S. Arabistan karşı-devrim sürecini destekleyerek Müslüman Kardeşler'den kurtulduysa da oluşan boşlukta Sünni dünyanın sorunlarını üstlenen IŞİD ve El-Kaide gibi radikal aktörler öne çıktı. Bu aktörlerin radikal Selefi anlayışları ve uyguladıkları şiddet Suud Hanedanı için de ciddi tehdit oluşturuyor. Birçok Arap başkentinde nüfuzunu yitiren S. Arabistan, aslında Arap Baharı'nın kışa dönmesinden en olumsuz etkilenen ülkeler arasında artık. Türkiye ise Suriye iç savaşının getireceği tehlikeler konusunda ABD'yi ikna edemedi. Mülteciler, yabancı savaşçıların geçişi ve IŞİD tehlikesi sebebiyle kırılgan bir güvenlik ortamında.

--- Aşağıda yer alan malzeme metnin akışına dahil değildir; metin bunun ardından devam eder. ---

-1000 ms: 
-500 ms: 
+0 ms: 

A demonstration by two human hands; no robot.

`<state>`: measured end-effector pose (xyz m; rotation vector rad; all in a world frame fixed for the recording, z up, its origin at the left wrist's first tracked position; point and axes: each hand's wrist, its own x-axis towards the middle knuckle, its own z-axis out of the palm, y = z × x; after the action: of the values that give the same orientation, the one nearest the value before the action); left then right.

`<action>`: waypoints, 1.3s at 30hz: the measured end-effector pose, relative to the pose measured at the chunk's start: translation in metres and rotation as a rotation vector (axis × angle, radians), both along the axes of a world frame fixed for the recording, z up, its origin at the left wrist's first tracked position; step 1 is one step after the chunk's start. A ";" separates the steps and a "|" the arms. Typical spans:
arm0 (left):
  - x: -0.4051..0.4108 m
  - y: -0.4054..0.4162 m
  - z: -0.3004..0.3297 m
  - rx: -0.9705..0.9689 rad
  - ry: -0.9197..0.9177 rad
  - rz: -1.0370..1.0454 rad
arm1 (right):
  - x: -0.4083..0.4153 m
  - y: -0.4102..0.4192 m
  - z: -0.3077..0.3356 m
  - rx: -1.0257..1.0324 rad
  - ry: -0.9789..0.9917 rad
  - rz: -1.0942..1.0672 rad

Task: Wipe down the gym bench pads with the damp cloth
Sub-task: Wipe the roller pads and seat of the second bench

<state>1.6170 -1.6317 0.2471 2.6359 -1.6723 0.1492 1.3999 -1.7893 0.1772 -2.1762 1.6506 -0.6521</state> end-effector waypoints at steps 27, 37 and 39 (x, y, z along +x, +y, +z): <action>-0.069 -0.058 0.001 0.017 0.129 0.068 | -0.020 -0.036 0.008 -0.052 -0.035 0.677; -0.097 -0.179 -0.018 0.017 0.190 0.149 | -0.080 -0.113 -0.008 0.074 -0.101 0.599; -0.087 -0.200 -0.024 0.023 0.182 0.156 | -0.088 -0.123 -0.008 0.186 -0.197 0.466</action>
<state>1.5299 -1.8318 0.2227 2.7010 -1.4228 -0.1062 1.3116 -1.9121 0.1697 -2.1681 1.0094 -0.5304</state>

Bütün bu değerlendirmeler ışığında bölgenin önünde iki seçenek bulunuyor. İlki, bölgesel güçler arasındaki mücadelenin konu bazlı olarak sürmesi ve iç savaşların yeni boyutlar kazanarak kangrene dönüşmesi. Bu da bölgenin şiddet sarmalına daha da boğulması demek. İkincisi ise, bölgesel güçler arasındaki mücadeleyi sınırlandıracak ve nihayetinde sona erdirecek yeni bir dengenin oluşturulması. Bunun için İran'ın gücünün sınırlarını hissetmesi ve Müslüman Kardeşler'e yönelik sert politikanın da değişmesi gerekli. Bunun için Türkiye ve S. Arabistan arasındaki ilişkilerin daha nitelikli bir işbirliğine taşınması gerekiyor. Cumhurbaşkanı Erdoğan'ın cumartesi günkü S. Arabistan ziyareti ve yeni kral Selman'la görüşmesi tam da böyle bir dönemde gerçekleşecek. Bölgesel düzenin bölge aktörlerince kurulmasına inanan Türkiye'nin bölgede yeni bir evreye girilmesi ihtiyacını Suud'un gündemine taşıması büyük olasılık.